[Brief]
Copy exactly the lines of the material below that run from the one containing "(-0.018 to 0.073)" through the one containing "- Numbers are". Copy no other lines.

[Dataset excerpt]

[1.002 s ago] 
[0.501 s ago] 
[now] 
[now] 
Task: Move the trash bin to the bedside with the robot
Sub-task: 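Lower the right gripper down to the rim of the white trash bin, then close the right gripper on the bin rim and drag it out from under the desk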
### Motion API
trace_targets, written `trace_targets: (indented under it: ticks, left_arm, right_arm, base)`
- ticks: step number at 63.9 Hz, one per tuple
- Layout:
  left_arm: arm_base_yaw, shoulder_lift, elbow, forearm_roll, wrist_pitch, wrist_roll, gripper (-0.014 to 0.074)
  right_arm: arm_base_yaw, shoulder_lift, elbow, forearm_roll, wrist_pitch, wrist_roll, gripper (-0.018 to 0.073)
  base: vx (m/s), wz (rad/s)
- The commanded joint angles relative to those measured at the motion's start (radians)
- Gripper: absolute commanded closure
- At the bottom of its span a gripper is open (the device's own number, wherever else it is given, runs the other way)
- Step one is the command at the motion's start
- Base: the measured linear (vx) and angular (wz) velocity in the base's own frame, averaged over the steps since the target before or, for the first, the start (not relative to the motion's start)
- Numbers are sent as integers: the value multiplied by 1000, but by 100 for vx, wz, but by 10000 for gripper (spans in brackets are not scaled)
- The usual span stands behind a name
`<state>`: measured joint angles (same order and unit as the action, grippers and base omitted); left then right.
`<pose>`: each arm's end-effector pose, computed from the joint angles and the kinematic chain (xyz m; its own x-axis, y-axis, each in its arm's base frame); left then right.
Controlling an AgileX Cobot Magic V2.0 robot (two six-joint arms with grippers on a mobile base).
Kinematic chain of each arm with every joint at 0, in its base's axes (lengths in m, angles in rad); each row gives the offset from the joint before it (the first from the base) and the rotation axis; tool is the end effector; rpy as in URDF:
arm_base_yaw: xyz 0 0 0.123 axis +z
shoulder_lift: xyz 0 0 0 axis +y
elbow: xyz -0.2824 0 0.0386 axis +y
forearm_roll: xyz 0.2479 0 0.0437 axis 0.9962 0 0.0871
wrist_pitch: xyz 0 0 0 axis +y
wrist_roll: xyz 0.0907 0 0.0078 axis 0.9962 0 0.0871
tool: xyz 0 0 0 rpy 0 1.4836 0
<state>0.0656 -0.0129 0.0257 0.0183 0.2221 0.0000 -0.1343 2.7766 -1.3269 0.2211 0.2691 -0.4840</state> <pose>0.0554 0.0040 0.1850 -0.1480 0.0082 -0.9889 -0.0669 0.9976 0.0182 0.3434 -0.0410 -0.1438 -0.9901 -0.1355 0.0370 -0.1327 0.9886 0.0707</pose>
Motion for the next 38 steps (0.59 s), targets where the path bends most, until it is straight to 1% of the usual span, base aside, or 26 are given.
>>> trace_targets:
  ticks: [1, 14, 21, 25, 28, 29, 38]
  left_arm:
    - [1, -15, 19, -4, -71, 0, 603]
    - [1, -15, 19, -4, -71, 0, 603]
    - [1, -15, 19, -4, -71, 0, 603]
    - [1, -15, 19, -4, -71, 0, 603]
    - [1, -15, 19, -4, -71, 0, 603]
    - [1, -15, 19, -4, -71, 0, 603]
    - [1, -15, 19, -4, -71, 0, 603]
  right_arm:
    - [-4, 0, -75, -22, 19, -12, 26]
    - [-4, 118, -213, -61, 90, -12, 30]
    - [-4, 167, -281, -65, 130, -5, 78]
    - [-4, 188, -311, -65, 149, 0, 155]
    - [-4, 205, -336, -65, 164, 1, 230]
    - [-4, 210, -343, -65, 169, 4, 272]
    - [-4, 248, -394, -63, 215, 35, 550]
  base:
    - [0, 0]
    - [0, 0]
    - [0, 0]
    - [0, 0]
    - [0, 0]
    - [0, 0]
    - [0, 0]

[Written response]
  right_arm: arm_base_yaw, shoulder_lift, elbow, forearm_roll, wrist_pitch, wrist_roll, gripper (-0.018 to 0.073)
  base: vx (m/s), wz (rad/s)
- The commanded joint angles relative to those measured at the motion's start (radians)
- Gripper: absolute commanded closure
- At the bottom of its span a gripper is open (the device's own number, wherever else it is given, runs the other way)
- Step one is the command at the motion's start
- Base: the measured linear (vx) and angular (wz) velocity in the base's own frame, averaged over the steps since the target before or, for the first, the start (not relative to the motion's start)
- Numbers are sent as integers: the value multiplied by 1000, but by 100 for vx, wz, but by 10000 for gripper (spans in brackets are not scaled)

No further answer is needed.